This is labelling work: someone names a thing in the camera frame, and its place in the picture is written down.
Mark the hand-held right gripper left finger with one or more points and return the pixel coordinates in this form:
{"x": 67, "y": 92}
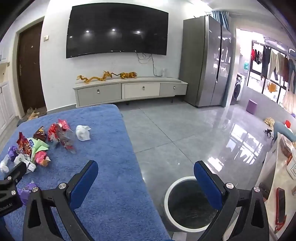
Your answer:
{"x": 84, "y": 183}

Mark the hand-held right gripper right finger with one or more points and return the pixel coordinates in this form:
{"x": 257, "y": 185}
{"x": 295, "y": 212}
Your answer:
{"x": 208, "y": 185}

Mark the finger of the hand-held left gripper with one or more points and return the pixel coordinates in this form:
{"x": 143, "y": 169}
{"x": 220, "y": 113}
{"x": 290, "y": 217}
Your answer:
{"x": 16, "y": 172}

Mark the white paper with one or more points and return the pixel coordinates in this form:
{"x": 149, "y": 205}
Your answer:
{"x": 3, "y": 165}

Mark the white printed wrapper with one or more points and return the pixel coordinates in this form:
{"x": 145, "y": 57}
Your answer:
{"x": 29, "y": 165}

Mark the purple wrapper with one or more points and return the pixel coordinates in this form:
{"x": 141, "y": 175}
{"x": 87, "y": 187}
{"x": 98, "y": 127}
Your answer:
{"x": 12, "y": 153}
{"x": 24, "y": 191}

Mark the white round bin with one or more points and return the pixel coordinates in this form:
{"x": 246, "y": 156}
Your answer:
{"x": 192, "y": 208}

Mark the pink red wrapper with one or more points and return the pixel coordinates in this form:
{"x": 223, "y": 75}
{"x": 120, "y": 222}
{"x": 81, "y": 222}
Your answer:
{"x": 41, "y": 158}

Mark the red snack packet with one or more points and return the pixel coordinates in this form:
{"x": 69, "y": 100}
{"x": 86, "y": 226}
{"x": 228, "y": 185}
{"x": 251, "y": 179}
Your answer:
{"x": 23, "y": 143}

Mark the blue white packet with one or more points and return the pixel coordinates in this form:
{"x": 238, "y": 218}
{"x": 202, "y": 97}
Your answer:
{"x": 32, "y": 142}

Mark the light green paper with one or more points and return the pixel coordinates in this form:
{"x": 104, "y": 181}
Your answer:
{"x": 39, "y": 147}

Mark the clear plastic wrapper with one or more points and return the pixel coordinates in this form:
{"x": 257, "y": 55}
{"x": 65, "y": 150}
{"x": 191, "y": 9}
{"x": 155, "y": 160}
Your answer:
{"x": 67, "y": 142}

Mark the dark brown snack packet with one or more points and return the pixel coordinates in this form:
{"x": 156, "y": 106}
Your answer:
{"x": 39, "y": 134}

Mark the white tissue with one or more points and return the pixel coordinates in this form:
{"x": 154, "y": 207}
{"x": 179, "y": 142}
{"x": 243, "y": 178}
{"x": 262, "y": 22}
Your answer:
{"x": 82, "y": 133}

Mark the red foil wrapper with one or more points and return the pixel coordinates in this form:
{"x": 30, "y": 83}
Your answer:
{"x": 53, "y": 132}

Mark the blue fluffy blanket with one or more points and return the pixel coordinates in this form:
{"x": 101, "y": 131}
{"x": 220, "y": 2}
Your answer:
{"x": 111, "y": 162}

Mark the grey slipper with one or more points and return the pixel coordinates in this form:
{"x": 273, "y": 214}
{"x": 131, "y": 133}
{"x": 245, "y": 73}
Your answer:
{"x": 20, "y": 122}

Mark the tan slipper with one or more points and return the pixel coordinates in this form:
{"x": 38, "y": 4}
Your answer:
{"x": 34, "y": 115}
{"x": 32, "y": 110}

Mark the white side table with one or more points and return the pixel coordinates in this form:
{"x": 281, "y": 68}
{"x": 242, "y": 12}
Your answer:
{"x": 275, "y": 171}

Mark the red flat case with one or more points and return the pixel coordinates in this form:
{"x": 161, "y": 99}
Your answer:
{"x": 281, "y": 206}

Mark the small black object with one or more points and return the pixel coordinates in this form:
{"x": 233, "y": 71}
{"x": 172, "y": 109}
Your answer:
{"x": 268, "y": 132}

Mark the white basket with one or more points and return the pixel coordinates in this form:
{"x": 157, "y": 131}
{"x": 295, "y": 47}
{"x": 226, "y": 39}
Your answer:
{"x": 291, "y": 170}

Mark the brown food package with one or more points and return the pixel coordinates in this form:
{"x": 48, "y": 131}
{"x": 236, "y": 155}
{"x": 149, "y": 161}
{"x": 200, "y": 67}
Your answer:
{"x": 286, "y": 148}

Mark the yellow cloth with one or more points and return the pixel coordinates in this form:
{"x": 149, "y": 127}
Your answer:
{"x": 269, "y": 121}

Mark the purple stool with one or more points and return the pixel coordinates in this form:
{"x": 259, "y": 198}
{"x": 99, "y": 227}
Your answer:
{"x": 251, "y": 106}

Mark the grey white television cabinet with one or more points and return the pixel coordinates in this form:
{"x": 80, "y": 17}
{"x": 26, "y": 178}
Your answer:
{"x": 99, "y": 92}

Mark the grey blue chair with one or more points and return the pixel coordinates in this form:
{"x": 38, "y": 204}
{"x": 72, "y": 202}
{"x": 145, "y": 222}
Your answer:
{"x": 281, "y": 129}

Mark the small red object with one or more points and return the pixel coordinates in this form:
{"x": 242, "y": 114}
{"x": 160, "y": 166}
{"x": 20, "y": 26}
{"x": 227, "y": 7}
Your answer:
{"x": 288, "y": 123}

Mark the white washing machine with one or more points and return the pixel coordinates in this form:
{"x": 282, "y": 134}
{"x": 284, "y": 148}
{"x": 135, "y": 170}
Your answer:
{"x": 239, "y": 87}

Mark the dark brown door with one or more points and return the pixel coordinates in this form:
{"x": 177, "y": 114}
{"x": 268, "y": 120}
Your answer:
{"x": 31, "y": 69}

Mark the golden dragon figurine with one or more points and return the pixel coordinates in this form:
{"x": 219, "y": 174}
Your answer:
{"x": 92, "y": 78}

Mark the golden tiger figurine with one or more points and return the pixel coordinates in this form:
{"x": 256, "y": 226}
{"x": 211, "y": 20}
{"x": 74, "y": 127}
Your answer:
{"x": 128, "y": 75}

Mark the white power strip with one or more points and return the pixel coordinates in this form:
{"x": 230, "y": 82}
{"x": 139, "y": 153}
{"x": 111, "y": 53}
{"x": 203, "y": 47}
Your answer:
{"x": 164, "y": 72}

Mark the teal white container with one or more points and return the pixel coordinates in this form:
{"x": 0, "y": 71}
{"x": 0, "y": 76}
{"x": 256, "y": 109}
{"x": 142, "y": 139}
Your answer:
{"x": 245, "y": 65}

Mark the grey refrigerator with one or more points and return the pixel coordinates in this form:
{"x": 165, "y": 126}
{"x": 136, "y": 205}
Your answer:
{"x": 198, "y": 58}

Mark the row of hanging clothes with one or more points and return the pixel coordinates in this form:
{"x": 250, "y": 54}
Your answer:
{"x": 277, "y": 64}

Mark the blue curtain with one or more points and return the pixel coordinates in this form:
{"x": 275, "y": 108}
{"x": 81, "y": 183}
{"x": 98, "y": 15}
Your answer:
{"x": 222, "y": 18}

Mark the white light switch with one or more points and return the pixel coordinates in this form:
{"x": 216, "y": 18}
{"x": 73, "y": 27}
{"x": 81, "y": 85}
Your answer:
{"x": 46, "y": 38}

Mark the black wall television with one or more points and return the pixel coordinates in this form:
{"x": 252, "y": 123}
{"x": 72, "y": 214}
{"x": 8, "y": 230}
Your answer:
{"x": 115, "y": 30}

========

● **YOUR TASK**: Starting at the first line of the material above and ending with the line that contains "Mark the finger", reproduce every line exactly, and leave out the pictures.

● **TASK ANSWER**:
This is labelling work: someone names a thing in the camera frame, and its place in the picture is written down.
Mark the hand-held right gripper left finger with one or more points and return the pixel coordinates in this form:
{"x": 67, "y": 92}
Your answer:
{"x": 84, "y": 183}

Mark the hand-held right gripper right finger with one or more points and return the pixel coordinates in this form:
{"x": 257, "y": 185}
{"x": 295, "y": 212}
Your answer:
{"x": 208, "y": 185}

Mark the finger of the hand-held left gripper with one or more points and return the pixel coordinates in this form:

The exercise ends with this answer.